Another tack Phelps’s critics might take is to suggest that, despite its humanist flavor, his argument is too narrow. He’s a better economist than he is a sociologist, and he has missed a displacement of innovative activity into a purely social domain, where it isn’t easily captured by the data hunters. This is a version of what Gordon refers to as the last best hope of the optimists. Its strong and its weak points are one and the same. It makes for interesting conversation over cocktails, and it can never be disproved. Not everyone will agree with Phelps, but the thrust of his argument will not be easily deflected. Mass Flourishing was written with a serious intellectual intent and by strictly scholarly means, but it will also serve as great propaganda, putting powerful words into the mouths of the disaffected. One can expect to hear a good bit about dynamism and national rebirth in the next presidential election campaign.

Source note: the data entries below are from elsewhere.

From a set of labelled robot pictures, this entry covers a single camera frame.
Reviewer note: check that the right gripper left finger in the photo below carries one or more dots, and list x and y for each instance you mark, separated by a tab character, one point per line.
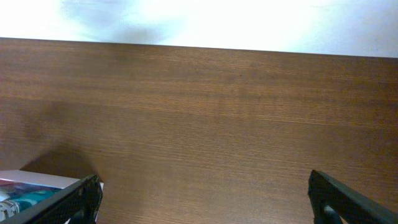
77	203

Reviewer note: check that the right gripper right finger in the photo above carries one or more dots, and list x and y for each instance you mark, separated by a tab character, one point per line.
334	202

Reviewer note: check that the white cardboard box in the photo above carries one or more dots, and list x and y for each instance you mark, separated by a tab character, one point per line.
11	180

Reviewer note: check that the teal mouthwash bottle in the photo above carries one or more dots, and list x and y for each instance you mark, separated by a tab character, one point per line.
16	204

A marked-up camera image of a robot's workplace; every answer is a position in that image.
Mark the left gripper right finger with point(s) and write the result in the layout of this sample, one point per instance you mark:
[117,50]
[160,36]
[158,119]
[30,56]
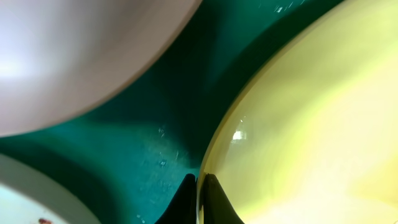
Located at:
[217,208]

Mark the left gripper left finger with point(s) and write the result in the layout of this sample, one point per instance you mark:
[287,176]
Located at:
[182,207]

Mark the yellow plate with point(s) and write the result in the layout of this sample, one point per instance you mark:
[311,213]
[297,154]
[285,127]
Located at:
[312,137]

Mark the teal plastic tray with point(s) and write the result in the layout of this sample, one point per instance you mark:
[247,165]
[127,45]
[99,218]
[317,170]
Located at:
[126,159]

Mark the white plate front with stain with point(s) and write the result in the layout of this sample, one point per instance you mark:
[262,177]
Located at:
[29,196]

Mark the white plate rear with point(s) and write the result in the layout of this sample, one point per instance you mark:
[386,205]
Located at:
[62,58]

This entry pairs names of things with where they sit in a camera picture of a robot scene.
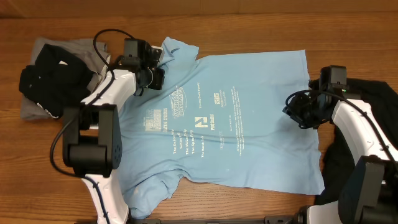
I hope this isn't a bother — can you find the light blue printed t-shirt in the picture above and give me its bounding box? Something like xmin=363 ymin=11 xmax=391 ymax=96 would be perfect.
xmin=118 ymin=38 xmax=324 ymax=219

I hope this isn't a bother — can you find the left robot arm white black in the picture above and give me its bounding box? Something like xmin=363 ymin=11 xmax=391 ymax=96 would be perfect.
xmin=62 ymin=39 xmax=164 ymax=223

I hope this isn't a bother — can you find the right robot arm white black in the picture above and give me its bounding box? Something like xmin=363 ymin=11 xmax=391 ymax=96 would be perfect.
xmin=264 ymin=65 xmax=397 ymax=223

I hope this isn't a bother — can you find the folded grey garment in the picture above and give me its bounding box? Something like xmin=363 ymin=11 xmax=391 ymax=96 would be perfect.
xmin=20 ymin=37 xmax=105 ymax=120

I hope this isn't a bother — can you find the black t-shirt pile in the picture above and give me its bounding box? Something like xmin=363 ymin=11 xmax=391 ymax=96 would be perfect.
xmin=310 ymin=77 xmax=398 ymax=206

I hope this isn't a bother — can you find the folded black garment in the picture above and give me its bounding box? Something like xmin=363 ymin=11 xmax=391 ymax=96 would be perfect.
xmin=19 ymin=44 xmax=96 ymax=119

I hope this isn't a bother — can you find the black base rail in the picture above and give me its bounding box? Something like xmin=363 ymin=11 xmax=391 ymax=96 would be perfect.
xmin=127 ymin=215 xmax=295 ymax=224

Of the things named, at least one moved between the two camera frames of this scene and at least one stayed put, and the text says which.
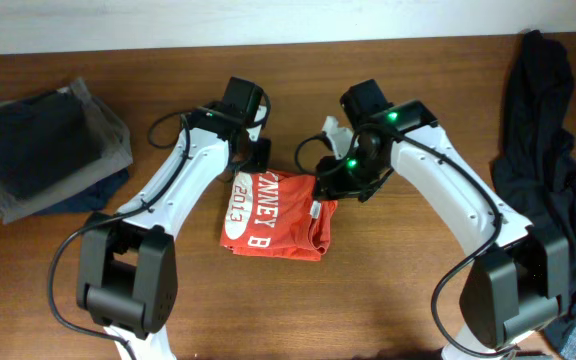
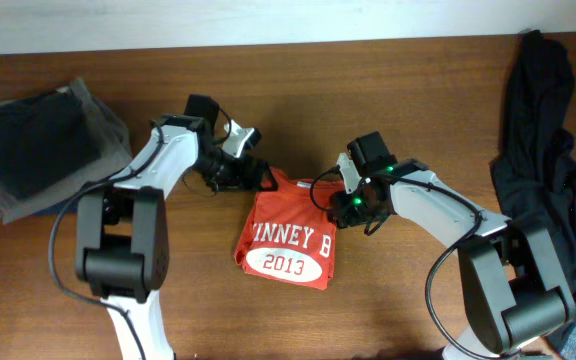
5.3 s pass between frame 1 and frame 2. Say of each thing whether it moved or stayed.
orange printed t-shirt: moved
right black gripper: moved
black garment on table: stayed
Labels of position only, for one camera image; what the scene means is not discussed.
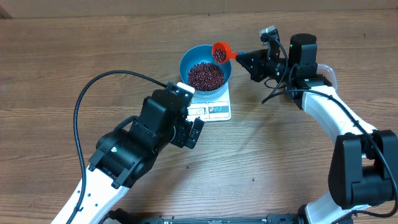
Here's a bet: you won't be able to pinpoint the red scoop with blue handle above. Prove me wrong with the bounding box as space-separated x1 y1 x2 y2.
211 42 244 64

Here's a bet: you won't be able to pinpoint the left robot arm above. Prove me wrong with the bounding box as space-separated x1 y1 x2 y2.
53 88 204 223

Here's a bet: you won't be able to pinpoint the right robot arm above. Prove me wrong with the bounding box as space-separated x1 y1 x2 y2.
234 31 397 223

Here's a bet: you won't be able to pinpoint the white digital kitchen scale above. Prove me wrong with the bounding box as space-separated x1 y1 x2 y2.
187 83 231 122

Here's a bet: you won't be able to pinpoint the red beans in bowl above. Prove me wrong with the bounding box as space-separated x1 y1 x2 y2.
188 62 225 91

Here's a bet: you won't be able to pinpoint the clear plastic food container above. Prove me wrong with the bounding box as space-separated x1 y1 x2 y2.
317 64 338 91

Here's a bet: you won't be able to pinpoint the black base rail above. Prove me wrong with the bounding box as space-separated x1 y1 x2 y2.
102 208 302 224

As to Phelps’s own prescription for excising the rot, its strong point is that it is truly nonpartisan. He condemns Republicans and Democrats alike. He also advances several proposals that could be enacted and that would help, like a rework of banking regulation to get banks out of the business of trading government bonds and into the business of supporting new ventures. He has also proposed a national bank to finance new businesses, along the lines of the Federal Farm Credit Bank. The core of his program, however, is so radical that it would require decades of fighting to enact, if it could be enacted at all in the face of fundamental confusion over what works economically and why.
Large parts of the electorate associate rationalism with good government. Isn’t scientific government modern? Phelps’s response is a resounding “no.” One of his less ambitious measures, which would require only one amendment to the Constitution, would be a Congress comprised of individuals who have done something with their lives other than practice law or connive in politics. They would come from professions in which they had experienced competition first hand and had been forced to innovate, and they would return to those professions after a finite period of public service.
More generally, he calls for a reconstruction of the nation’s regulatory apparatus with “organic dynamism” as its operating principle. He writes as though the idea is uncontroversial: “It is not an ordered system: It is turned topsy-turvy by homegrown innovation and the crazy scramble to create innovation.”
Exactly how one is supposed to get a politician to go on national television and advocate the topsy-turvy, Phelps doesn’t say. But the role of a Nobel Prize winner is less to write a nation’s law than to define its aspirations. That is what Edmund Phelps is doing.